-- PROVIDED DATA --
#####

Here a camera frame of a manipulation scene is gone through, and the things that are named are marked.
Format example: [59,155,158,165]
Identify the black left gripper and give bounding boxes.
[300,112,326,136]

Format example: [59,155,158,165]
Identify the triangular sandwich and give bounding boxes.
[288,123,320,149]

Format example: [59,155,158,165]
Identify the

#####

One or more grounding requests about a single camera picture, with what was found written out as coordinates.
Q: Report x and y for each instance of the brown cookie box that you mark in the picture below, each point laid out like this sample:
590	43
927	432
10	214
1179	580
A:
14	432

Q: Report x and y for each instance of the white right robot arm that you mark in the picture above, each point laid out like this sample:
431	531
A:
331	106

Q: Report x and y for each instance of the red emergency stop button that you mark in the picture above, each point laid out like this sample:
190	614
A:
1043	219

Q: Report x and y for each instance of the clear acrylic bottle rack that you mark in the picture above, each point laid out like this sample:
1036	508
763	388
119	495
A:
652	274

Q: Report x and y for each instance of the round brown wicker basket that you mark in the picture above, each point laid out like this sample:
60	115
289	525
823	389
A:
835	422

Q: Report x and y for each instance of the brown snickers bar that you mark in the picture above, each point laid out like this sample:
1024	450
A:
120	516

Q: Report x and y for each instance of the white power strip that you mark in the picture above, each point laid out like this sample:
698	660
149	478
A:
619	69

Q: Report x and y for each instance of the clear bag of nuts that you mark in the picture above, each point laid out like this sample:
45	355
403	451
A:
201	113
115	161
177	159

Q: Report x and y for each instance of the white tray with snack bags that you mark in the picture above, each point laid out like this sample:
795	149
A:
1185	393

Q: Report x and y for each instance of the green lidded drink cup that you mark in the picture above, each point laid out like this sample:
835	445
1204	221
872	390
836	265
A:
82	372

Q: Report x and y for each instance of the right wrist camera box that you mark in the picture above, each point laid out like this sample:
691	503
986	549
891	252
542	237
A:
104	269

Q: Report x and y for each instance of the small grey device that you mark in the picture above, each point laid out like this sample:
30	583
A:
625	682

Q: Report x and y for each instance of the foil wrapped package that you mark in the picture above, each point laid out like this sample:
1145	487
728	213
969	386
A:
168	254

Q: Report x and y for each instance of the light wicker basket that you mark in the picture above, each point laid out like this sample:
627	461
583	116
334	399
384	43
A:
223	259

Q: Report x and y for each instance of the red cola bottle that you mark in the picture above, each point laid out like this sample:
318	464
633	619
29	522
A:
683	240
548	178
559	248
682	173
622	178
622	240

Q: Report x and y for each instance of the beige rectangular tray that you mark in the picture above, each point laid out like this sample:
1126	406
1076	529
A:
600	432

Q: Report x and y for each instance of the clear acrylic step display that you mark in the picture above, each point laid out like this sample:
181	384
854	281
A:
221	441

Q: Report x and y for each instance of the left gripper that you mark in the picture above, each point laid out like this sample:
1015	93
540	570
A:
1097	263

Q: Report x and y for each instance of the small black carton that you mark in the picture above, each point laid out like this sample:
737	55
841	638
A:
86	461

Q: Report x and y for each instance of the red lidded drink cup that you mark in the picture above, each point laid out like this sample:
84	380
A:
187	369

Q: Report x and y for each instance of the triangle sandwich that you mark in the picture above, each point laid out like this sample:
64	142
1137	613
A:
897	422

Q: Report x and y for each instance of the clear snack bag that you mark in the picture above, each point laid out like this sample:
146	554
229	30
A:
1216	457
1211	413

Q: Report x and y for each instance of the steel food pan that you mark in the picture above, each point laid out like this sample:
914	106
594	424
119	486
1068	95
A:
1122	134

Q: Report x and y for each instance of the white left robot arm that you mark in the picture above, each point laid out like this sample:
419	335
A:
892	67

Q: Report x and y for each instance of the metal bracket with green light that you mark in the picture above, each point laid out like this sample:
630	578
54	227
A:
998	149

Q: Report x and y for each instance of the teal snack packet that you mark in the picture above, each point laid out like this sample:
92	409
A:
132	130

#####

Please determine the number of lines in the records above that include the string "drink", and answer with that number only.

2